INPUT DATA:
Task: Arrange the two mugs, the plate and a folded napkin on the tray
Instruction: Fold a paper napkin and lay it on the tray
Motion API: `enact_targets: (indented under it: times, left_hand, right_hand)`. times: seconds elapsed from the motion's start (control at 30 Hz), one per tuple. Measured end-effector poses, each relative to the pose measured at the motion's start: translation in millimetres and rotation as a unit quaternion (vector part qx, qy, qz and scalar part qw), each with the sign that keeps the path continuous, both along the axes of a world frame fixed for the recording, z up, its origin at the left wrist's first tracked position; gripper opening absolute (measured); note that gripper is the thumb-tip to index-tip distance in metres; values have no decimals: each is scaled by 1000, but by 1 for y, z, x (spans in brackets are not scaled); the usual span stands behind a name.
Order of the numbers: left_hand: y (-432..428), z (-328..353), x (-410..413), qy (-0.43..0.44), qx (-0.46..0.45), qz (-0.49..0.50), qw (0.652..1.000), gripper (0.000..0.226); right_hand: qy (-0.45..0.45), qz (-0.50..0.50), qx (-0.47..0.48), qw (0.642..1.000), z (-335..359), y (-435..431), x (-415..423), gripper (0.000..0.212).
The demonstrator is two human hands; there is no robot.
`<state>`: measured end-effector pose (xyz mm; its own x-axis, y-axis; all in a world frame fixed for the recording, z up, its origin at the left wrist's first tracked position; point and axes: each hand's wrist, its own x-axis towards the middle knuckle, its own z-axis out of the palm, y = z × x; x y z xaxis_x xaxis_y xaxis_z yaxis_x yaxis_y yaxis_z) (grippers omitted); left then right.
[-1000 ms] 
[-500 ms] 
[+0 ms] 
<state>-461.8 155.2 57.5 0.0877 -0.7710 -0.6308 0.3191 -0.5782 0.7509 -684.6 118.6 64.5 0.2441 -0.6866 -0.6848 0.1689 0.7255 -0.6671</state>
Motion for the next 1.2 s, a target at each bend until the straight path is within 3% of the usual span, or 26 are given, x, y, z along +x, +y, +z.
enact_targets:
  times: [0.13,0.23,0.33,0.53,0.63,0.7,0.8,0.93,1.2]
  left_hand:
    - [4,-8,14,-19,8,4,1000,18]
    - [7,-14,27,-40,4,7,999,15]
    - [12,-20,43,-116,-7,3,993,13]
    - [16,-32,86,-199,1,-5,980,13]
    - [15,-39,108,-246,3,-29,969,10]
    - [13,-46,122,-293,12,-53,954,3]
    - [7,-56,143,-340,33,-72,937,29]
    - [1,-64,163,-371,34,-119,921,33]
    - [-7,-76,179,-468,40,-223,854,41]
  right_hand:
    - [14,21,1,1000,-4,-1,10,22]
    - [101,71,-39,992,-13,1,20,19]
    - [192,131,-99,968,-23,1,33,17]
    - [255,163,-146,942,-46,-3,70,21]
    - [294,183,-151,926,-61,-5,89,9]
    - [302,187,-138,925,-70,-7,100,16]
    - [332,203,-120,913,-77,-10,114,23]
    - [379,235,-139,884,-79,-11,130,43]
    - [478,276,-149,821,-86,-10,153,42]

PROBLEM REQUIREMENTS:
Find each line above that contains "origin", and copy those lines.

THE COMPLETED TASK:
Motion API: `enact_targets: (indented under it: times, left_hand, right_hand)`. times: seconds elapsed from the motion's start (control at 30 Hz), one per tuple. Measured end-effector poses, each relative to the pose measured at the motion's start: translation in millimetres and rotation as a unit quaternion (vector part qx, qy, qz and scalar part qw), each with the sign that keeps the path continuous, both along the axes of a world frame fixed for the recording, z up, its origin at the left wrist's first tracked position; gripper opening absolute (measured); note that gripper is the thumb-tip to index-tip distance in metres; values have no decimals: each is scaled by 1000, but by 1 for y, z, x (spans in brackets are not scaled); the usual span stands behind a name.
`<state>`: measured end-effector pose (xyz mm; its own x-axis, y-axis; all in a world frame fixed for the recording, z up, its origin at the left wrist's first tracked position; point and axes: each hand's wrist, its own x-axis towards the middle knuckle, its own z-axis out of the palm, y = z × x; x y z xaxis_x xaxis_y xaxis_z yaxis_x yaxis_y yaxis_z) (grippers omitted); left then right.

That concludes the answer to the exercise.